Baba stares at me as he answers Z.G.’s last question. “I deserted my family, leaving them to an uncertain fate. I was a no-good man.” (He won’t get an argument from me.) “I’ve stayed here because this is my ancestral home. The fallen leaves return to their roots. I have a house. I stay out of trouble. I do my work—”
“Baba, the police are after us,” I interrupt. “They’ll come here—if not tonight then in the morning.”
“Then we’d better hide you,” he says, “because it’s too late to leave today.”
He packs some food, hands us quilts, and walks us far out into a field. “You’ll stay here tonight. Try to keep the baby up as long as possible. She’ll need to be asleep for the crossing. I’ll get you in the morning.”
“Baba, can’t you stay? Don’t you want to talk?”
“Maybe stories and memories are destined to be incomplete,” he answers. “Besides, it will be safer if you remain here. If the police come, we’ll shout and make noise to alert you. If that happens, go south and hope for the best. In the meantime, our other family members and I have to get things ready.”
With that, he heads back to the village. We spread out the quilts. It’s chilly but not unbearable. Joy paces back and forth with the baby, bouncing her, trying to keep her awake. I put my arms around Ta-ming. “Try to sleep a little,” I say. “Close your eyes.”
I stare at the stars. My father is alive, but can he be trusted?
I WAKE WITH
a terrified start just before dawn. I stay still for a few minutes, waiting for my heart to stop pounding. I’m afraid of what will happen today, and of course I’m in terror for my husband. It takes all my strength to quash those emotions because I need to be strong today.
Z.G. is already up, standing a short distance from the quilts, staring south.

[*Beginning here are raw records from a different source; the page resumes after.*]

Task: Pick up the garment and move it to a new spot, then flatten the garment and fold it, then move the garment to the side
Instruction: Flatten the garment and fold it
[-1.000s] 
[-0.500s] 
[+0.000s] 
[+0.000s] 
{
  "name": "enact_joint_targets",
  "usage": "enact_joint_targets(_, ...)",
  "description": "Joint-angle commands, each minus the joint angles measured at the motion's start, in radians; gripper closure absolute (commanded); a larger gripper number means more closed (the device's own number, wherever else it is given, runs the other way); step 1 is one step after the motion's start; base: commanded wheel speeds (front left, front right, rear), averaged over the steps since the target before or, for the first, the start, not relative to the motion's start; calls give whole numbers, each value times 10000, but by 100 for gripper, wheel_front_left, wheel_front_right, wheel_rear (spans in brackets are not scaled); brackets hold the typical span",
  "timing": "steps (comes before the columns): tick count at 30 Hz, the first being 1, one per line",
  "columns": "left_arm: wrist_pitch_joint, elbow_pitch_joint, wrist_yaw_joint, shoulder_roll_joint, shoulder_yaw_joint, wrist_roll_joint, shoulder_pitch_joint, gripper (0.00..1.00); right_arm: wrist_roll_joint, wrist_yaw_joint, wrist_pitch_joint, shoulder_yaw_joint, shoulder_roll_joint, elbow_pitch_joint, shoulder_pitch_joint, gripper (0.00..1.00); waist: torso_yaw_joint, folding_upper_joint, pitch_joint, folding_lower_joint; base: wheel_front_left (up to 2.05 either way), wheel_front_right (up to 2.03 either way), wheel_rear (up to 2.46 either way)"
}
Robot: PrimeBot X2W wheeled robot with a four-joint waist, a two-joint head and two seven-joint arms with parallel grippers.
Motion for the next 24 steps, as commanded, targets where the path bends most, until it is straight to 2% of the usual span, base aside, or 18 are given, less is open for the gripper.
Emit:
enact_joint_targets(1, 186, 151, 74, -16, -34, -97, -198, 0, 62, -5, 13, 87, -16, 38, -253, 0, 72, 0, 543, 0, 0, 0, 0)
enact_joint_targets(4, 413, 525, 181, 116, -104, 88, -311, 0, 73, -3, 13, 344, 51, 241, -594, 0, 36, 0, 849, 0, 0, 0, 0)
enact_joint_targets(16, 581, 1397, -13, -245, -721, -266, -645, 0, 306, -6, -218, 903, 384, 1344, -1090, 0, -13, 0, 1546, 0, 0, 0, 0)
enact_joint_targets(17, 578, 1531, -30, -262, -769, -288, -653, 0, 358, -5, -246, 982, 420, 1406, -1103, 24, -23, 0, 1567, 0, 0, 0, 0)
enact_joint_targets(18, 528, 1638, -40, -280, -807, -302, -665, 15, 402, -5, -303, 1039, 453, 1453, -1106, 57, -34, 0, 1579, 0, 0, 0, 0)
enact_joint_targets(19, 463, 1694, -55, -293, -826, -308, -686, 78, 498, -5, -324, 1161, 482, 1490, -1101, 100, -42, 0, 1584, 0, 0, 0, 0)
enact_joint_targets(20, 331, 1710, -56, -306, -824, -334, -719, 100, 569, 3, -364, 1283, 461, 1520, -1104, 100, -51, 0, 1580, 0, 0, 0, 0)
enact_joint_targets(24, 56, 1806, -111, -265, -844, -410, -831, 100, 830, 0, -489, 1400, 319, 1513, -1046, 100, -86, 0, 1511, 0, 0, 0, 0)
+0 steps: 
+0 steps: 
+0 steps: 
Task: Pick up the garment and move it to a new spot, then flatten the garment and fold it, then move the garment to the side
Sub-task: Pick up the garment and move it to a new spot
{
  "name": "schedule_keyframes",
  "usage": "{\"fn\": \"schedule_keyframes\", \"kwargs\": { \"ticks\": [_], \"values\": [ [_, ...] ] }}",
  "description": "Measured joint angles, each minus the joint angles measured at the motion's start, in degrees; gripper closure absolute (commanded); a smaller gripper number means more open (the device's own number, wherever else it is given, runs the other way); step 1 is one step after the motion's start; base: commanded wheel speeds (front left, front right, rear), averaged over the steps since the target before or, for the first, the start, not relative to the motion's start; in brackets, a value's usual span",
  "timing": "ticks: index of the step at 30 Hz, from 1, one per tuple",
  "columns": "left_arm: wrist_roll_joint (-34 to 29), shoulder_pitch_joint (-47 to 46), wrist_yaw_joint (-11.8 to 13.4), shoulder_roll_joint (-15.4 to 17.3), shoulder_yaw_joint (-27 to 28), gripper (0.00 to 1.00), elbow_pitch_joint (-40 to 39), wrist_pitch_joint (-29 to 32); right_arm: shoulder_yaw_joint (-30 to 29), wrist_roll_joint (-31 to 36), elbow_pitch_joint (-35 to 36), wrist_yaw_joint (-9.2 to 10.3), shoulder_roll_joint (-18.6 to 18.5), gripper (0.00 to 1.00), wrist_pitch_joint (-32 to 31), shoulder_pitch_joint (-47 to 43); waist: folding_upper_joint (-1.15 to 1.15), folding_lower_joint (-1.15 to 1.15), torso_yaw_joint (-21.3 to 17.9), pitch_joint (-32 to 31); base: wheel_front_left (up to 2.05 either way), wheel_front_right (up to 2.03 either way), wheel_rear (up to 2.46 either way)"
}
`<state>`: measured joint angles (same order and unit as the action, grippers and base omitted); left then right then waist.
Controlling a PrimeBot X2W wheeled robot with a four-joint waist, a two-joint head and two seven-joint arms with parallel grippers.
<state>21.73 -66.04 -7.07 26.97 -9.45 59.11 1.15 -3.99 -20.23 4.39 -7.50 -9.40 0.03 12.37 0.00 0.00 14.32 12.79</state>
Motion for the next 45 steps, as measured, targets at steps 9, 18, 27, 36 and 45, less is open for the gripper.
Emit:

I get up and walk over to him.
“Z.G.?”
“This is as far as I can go,” he says quietly.
This is not a moment to get riled up, but I’m outraged. “You aren’t going any farther? Are you kidding me? Dun took your place to keep the blood part of the family together and now you want to go home? Besides, you can’t go back. They’ll blame you for Joy’s painting and for helping us escape.”
“I know, but I’ve been thinking about what your father said last night. Maybe leaving China isn’t the best thing. This is my home.”
When I say, “You and I have never really talked about May,” he turns his back to me. I pull him around to face me. “You cannot stand there and tell me you don’t love her. I know you do.” He doesn’t try to deny it. “May is a few miles from here. Whichever direction you go has an uncertain future, but one of those ways has May.”
“What if she doesn’t want me? I was as bad as your father—”
“Don’t be stupid!” Again, that came out a little louder and harsher than I intended. I address his second point first. “You’re not like my father. You didn’t desert your family. You went to war, believing in a cause. And you didn’t know May was pregnant, right?” When he nods, I say, “And of course she wants you. She’s always wanted you, just as you’ve always wanted her. Finally, when we started all this, I could understand why you didn’t want to come, but I’ll say this again. You
can’t
go back. You
have
to leave.”
With that, I return to wake up the others.
As the sun rises, we see two trucks on a roadway in the distance. When they stop, we crouch low so we can’t be seen. Then I hear my father’s
voice calling, “It’s us. It’s time.” He’s brought with him a man—Hop-li, a cousin. We’re given food to eat. My father hands Joy some liquid to pour into Sam’s bottle to help her sleep.